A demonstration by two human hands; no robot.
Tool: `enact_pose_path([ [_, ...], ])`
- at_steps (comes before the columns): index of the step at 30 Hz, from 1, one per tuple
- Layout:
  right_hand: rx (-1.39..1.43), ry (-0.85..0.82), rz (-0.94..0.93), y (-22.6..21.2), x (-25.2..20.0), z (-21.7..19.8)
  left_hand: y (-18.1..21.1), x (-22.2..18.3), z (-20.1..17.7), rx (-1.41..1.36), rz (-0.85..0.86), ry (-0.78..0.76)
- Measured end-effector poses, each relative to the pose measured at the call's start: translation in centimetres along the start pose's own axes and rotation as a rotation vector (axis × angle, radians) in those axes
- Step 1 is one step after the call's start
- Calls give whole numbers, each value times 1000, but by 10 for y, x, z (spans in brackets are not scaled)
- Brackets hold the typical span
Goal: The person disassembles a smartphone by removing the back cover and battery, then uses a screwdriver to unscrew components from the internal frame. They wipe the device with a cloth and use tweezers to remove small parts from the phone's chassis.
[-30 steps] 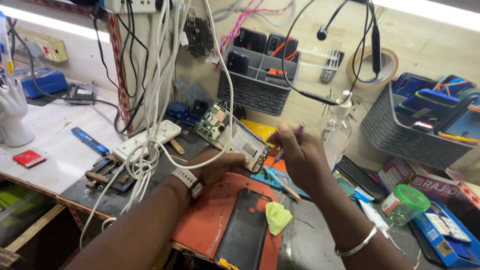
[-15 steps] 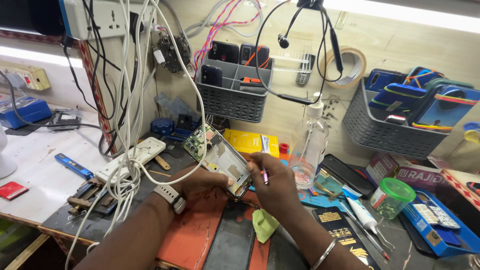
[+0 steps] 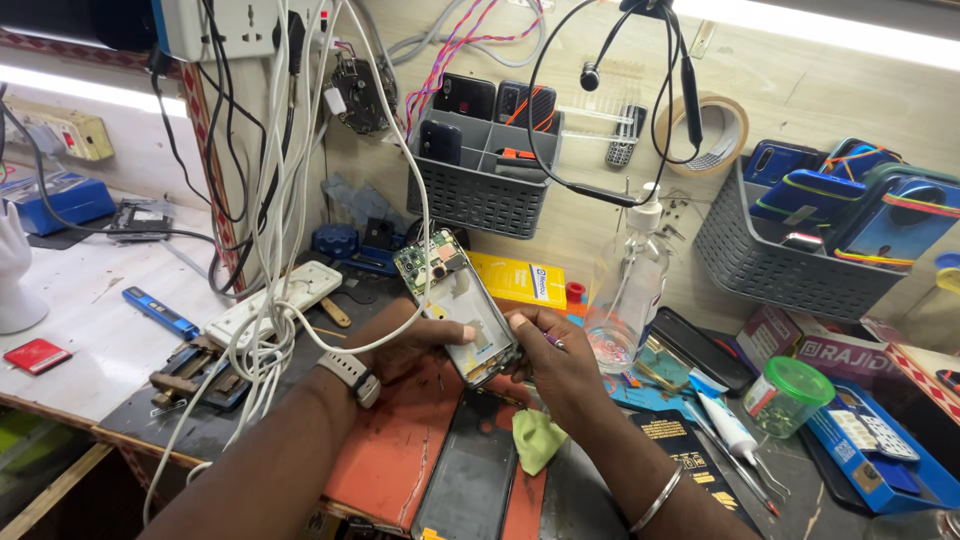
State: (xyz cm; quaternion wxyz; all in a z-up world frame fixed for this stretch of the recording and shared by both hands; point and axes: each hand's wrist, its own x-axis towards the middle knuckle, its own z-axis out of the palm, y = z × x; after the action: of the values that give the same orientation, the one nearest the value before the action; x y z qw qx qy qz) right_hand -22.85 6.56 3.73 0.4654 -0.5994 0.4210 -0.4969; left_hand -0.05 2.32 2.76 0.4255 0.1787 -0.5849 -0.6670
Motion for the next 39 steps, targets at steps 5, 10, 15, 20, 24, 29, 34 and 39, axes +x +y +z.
enact_pose_path([
  [5,-70,-35,18,-4,-3,3,-5,0,-3,-1,-10,12],
  [10,-135,58,17,-17,-14,15,-9,2,-4,27,-49,-59],
  [15,-518,144,-283,-26,-19,16,-4,4,-1,-89,26,-142],
  [20,-622,267,-315,-16,-18,15,1,-5,5,-214,35,-212],
  [24,-451,231,-422,-12,-12,11,9,-2,9,-163,-29,-154],
  [29,-427,254,-382,-12,-13,14,7,0,5,-146,-36,-15],
  [34,-507,271,-393,-18,-20,15,3,4,-3,-182,-24,-72],
  [39,-372,299,-428,-23,-22,14,2,5,1,-158,-16,17],
])
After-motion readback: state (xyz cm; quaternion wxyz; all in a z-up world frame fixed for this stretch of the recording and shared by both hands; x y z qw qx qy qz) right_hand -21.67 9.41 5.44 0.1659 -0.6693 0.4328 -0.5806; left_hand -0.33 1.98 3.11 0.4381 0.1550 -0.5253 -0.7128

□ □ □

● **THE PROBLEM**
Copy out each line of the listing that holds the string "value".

● **SOLUTION**
- Calls give whole numbers, each value times 1000, but by 10 for y, x, z (spans in brackets are not scaled)
State: (xyz cm; quaternion wxyz; all in a z-up world frame fixed for this stretch of the recording and shared by both hands; point and axes: each hand's wrist, its own x-axis towards the middle knuckle, its own z-axis out of the palm, y = z × x; after the action: of the values that give the same orientation, the one nearest the value before the action; x y z qw qx qy qz) right_hand -22.85 6.56 3.73 0.4654 -0.5994 0.4210 -0.4969; left_hand -0.05 2.32 2.76 0.4255 0.1787 -0.5849 -0.6670

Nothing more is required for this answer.